What the task requires. Lines to restate from the data below: from the one containing "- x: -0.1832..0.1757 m" to the one containing "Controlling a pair", both included. Give them again exactly, and only them.

Provided material.
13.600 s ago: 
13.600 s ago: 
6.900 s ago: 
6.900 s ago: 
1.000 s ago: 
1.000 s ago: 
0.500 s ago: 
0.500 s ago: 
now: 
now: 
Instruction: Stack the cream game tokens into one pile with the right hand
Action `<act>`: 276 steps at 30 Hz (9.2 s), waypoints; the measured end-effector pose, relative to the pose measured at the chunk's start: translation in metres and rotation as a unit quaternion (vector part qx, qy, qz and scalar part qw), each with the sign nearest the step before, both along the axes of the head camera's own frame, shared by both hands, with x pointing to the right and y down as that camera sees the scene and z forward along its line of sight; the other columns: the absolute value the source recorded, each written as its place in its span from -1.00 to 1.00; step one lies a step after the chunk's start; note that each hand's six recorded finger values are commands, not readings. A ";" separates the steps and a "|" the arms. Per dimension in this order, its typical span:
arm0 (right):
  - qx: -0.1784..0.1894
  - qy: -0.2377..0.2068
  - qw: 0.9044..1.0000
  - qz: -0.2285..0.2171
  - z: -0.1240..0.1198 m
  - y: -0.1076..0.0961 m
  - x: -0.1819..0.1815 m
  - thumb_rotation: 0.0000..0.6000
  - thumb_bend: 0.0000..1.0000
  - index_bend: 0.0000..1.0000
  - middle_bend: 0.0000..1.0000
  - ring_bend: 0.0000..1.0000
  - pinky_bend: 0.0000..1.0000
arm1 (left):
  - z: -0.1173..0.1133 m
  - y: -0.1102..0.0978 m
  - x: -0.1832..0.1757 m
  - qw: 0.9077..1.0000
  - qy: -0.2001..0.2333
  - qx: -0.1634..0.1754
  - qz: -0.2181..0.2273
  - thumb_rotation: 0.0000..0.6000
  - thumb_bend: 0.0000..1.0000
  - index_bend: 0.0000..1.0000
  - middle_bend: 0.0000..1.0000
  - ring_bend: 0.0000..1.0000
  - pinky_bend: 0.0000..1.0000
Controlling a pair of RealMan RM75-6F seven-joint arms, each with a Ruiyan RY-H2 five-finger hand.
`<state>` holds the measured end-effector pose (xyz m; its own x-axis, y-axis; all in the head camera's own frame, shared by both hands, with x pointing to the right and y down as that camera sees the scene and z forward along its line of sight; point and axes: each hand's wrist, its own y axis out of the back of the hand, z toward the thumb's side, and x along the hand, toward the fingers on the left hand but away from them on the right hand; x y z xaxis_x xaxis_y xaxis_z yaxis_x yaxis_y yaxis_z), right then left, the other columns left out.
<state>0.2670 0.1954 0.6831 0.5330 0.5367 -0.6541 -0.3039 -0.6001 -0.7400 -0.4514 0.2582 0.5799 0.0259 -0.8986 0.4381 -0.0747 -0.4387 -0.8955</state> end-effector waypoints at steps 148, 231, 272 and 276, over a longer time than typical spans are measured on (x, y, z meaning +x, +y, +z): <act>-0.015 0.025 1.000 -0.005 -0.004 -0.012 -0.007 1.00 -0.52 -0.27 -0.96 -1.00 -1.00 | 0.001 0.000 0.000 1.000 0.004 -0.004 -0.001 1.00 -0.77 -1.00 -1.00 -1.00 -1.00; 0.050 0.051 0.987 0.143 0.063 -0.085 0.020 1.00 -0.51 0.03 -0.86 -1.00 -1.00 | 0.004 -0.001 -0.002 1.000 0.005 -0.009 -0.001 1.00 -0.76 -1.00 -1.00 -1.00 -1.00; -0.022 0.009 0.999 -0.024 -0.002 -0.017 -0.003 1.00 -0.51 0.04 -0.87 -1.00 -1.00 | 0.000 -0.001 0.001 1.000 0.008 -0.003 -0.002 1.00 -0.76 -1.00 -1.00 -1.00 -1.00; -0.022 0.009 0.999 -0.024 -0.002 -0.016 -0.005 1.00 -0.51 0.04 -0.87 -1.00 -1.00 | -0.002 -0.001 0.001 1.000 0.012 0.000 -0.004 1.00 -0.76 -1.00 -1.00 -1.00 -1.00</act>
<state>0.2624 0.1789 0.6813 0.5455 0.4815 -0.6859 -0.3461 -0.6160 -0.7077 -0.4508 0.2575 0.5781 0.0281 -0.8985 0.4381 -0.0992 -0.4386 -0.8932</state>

Answer for the task.
  - x: -0.1832..0.1757 m
  - qw: 0.9077..1.0000
  - qy: -0.2001..0.2333
  - qx: -0.1634..0.1754
  - qz: -0.2181..0.2273
  - thumb_rotation: 0.0000..0.6000
  - thumb_bend: 0.0000..1.0000
  - index_bend: 0.0000..1.0000
  - middle_bend: 0.0000..1.0000
  - ring_bend: 0.0000..1.0000
  - pinky_bend: 0.0000..1.0000
Controlling a pair of RealMan RM75-6F seven-joint arms, each with a Ruiyan RY-H2 five-finger hand.

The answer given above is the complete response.